Therefore, the pressure signals P1 and P3 may be grouped as a group for left and right discrimination and the pressure signals P2 and P4 may be grouped as another group for left and right discrimination.

In the grouping, since the pressure signals P1 and P2 and P3 and P4 are classified into a front wheel located at the front of the same vehicle or a rear wheel located at the rear of a vehicle and the pressure signals P1 and P3 and P2 and P4 are classified into a left wheel located at the left of the same vehicle or a right wheel located at the right of a vehicle, the locations of the tires can be discriminated by comparing only any one of the pressure signals P1, P2, P3, and P4 with motion signals of motion sensors mounted in the vehicle and thus, the locations of the tires can be automatically discriminated by the remaining pressure signals.

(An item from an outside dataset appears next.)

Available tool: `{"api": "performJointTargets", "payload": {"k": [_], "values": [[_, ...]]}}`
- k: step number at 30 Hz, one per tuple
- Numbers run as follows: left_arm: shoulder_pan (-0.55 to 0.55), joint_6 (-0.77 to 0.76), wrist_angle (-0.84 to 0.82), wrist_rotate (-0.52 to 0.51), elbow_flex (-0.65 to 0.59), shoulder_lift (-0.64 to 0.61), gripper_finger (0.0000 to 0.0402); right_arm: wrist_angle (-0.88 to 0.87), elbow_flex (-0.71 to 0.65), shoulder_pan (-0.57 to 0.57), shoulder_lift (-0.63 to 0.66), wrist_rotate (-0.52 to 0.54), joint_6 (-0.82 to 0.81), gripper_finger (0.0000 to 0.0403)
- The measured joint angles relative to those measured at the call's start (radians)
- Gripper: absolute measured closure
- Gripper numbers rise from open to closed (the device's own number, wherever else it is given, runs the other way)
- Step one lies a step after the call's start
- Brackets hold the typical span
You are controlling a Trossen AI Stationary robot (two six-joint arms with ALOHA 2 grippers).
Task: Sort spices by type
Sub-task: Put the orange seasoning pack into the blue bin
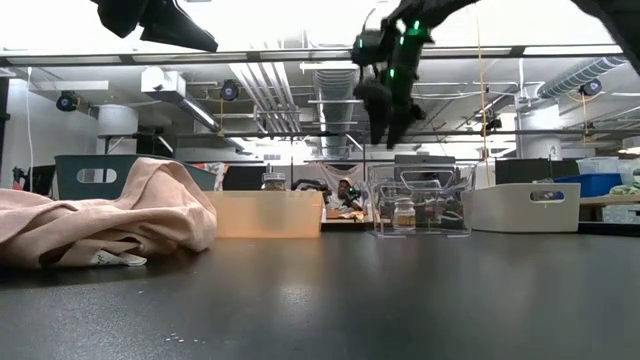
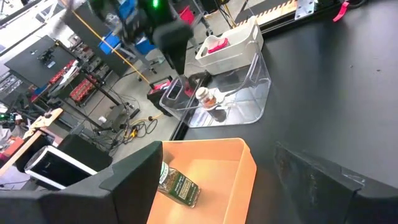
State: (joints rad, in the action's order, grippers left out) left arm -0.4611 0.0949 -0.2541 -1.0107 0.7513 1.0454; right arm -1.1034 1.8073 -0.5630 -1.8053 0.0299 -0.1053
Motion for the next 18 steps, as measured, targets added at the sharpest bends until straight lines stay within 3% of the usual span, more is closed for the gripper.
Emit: {"api": "performJointTargets", "payload": {"k": [11,14,18], "values": [[0.0,0.0,0.0,0.0,0.0,0.0,0.0111,0.627,-0.409,0.496,0.299,0.001,0.008,0.0179],[0.0,0.0,0.0,0.0,0.0,0.0,0.0111,0.812,-0.508,0.6,0.335,0.076,-0.029,0.0179],[0.0,0.0,0.008,0.0,0.0,0.0,0.0111,0.925,-0.586,0.705,0.345,0.244,-0.077,0.0177]]}}
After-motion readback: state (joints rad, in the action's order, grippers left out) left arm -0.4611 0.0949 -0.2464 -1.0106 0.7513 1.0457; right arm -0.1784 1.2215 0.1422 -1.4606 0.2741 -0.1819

In this case, a specific location may be discriminated by comparing the pressure signals with the signals of the motion sensors that are mounted around the wheels of a vehicle. In this case, the motion sensors may be, for example, vertical acceleration sensors.

Further, the vertical acceleration sensors are each mounted at the left and right of a vehicle, respectively, and since the similarity is present between the changes in pressure of the tires 121, 122, 123, and 124, the change in load due to vertical vibration of a vehicle may discriminate whether any of the left and right pressure signals is a left or right signal by the similarity comparison when comparing the tire pressure signals with the signals of the vertical acceleration sensors.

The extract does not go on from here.